Four, Linux kernel error analysis

1、time wait bucket table overflow错误

Sep 23 04:45:55 localhost kernel: TCP: time wait bucket table overflow
Sep 23 04:45:55 localhost kernel: TCP: time wait bucket table overflow
Sep 23 04:45:55 localhost kernel: TCP: time wait bucket table overflow
Sep 23 04:45:55 localhost kernel: TCP: time wait bucket table overflow
Sep 23 04:45:55 localhost kernel: TCP: time wait bucket table overflow
Sep 23 04:45:55 localhost kernel: TCP: time wait bucket table overflow

According to the TCP protocol defined in the 3-way handshake and disconnected four provisions, the party launched the initiative to close socket Socket will enter TIME_WAIT state, TIME_WAIT state will last two MSL (Max Segment Lifetime).
net.ipv4.tcp_max_tw_buckets值设置过小导致When the system Time setting default values exceed the number of wait, that will throw the above warning message, the need to increase the value of net.ipv4.tcp_max_tw_buckets, the warning message eliminate.
当然也不能设置过大Process, for a server handling a large number of short connection, if the server closes the connection client will result in the presence server Socket large amount of the TIME_WAIT state, even much more Socket in Established state ratio is seriously affected server ability, or even run out of available Socket stop service, TIME_WAIT TCP protocol is intended to ensure the re-allocation of Socket residual mechanism will not be a delay before sending packets impact, it is the necessary logic to ensure that TCP transport.

2、Too many open files错误

Benchmarking localhost (be patient)
socket: Too many open files (24)
socket: Too many open files (24)
socket: Too many open files (24)
socket: Too many open files (24)
socket: Too many open files (24)

The following code to the kernel limit file /etc/security/limits.conf, restart the server to take effect!

* 	soft 	noproc			65535
* 	hard 	noproc			65535
* 	soft 	nofile			65535
* 	hard 	nofile			65535

3, DDOS attack protection: possible SYN flooding on port 80. Sending cookies error.
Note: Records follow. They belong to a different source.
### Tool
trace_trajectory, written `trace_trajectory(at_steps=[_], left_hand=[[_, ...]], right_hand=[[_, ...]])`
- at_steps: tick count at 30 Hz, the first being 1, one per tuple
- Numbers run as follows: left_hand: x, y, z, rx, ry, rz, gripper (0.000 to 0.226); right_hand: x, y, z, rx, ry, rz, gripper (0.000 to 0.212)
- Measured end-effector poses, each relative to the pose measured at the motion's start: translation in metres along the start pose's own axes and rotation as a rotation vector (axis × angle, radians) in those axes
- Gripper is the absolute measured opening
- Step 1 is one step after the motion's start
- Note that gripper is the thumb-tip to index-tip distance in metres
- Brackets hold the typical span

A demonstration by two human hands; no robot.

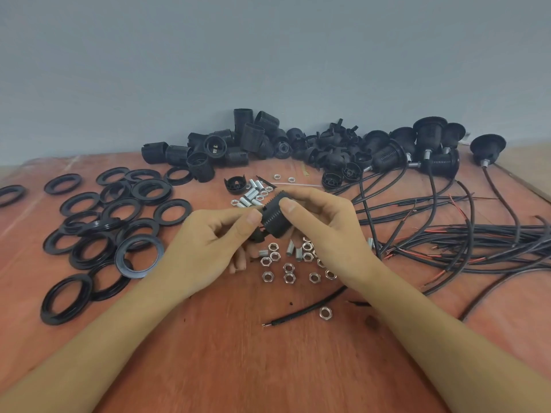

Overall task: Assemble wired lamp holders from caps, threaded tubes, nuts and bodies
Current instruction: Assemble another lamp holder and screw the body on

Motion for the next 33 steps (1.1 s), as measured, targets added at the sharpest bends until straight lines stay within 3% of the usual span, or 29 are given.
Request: trace_trajectory(at_steps=[4, 10, 12, 14, 17, 22, 26, 33], left_hand=[[-0.005, -0.019, 0.007, 0.104, -0.106, -0.223, 0.037], [-0.007, -0.024, 0.003, 0.124, -0.116, -0.309, 0.023], [-0.006, -0.023, 0.002, 0.105, -0.111, -0.28, 0.018], [-0.004, -0.018, 0.0, 0.057, -0.091, -0.191, 0.032], [-0.002, -0.015, -0.004, -0.02, -0.042, -0.129, 0.038], [-0.002, -0.022, -0.009, -0.127, 0.061, -0.197, 0.028], [-0.003, -0.025, -0.001, -0.161, 0.051, -0.244, 0.024], [-0.005, -0.026, -0.003, -0.088, 0.058, -0.241, 0.022]], right_hand=[[0.001, 0.007, 0.001, 0.013, -0.031, 0.014, 0.014], [0.002, 0.006, 0.007, -0.022, -0.092, -0.018, 0.025], [0.002, 0.003, 0.009, -0.031, -0.111, -0.038, 0.024], [0.003, 0.001, 0.01, -0.048, -0.115, -0.052, 0.02], [0.004, 0.008, 0.014, -0.063, -0.173, 0.001, 0.033], [-0.002, 0.013, 0.036, -0.025, -0.399, 0.064, 0.048], [-0.009, 0.009, 0.045, 0.047, -0.522, 0.075, 0.044], [-0.013, 0.007, 0.044, 0.0, -0.513, 0.116, 0.041]])
Point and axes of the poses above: each hand's wrist, its own x-axis towards the middle knuckle, its own y-axis out of the back of the hand, z = x × y, the point moved 10 cm from there along x, towards the middle knuckle, and after that the axes turned 2 degrees about x, right-handed, at the moved point
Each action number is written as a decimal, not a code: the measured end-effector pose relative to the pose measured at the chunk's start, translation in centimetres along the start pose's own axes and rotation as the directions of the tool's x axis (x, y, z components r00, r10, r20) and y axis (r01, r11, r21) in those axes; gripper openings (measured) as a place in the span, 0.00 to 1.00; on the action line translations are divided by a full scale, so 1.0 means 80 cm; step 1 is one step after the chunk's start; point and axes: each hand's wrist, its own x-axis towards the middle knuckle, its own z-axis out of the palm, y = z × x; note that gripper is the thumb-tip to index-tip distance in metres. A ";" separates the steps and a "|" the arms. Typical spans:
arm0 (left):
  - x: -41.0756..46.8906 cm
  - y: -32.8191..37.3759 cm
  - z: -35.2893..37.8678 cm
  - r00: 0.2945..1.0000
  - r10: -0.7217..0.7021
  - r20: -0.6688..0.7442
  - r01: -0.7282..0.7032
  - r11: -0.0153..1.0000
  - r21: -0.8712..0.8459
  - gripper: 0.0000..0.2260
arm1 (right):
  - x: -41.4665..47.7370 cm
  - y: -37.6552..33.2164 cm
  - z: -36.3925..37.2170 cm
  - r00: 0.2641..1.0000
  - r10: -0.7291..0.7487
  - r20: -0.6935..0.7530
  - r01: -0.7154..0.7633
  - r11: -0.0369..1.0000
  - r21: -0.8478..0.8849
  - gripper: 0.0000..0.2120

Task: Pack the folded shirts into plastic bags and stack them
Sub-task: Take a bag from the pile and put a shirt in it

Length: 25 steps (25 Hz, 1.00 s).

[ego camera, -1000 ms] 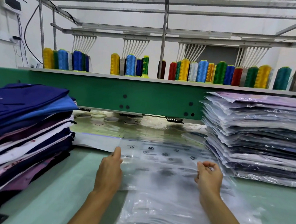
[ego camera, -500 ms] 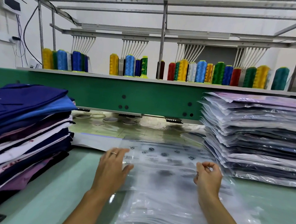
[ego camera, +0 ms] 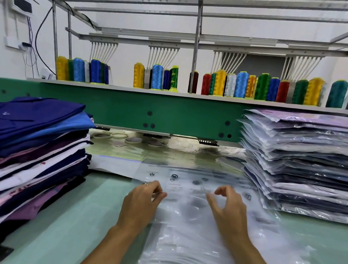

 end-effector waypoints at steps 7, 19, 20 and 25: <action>0.005 0.005 -0.005 0.982 0.082 -0.172 -0.079 0.997 0.025 0.12 | -0.001 -0.025 0.003 0.850 -0.503 0.159 0.527 0.807 -0.265 0.16; 0.004 0.001 -0.006 0.992 0.055 0.115 -0.086 0.952 0.293 0.46 | -0.003 -0.013 0.004 0.980 -0.188 0.059 0.195 0.885 -0.422 0.35; 0.003 0.002 -0.009 0.995 0.073 0.063 -0.089 0.945 0.314 0.46 | -0.002 -0.013 0.004 0.979 -0.201 0.019 0.190 0.885 -0.424 0.33; 0.006 0.010 -0.015 0.969 0.124 -0.214 -0.069 0.967 0.244 0.22 | 0.000 -0.009 -0.007 0.949 -0.308 -0.070 0.263 0.892 -0.368 0.19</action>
May 31 14:20:14 localhost kernel: possible SYN flooding on port 80. Sending cookies.
May 31 14:21:28 localhost kernel: possible SYN flooding on port 80. Sending cookies.
May 31 14:22:44 localhost kernel: possible SYN flooding on port 80. Sending cookies.
May 31 14:25:33 localhost kernel: possible SYN flooding on port 80. Sending cookies.
May 31 14:27:06 localhost kernel: possible SYN flooding on port 80. Sending cookies.
May 31 14:28:44 localhost kernel: possible SYN flooding on port 80. Sending cookies.
May 31 14:28:51 localhost kernel: possible SYN flooding on port 80. Sending cookies.
May 31 14:31:01 localhost kernel: possible SYN flooding on port 80. Sending cookies.

This problem is due to the SYN queue is full, triggered SYN cookies, generally due to a large number of access, or cause malicious access, also known asSYN Flooding洪水攻击。它是DDOS攻击中的一种。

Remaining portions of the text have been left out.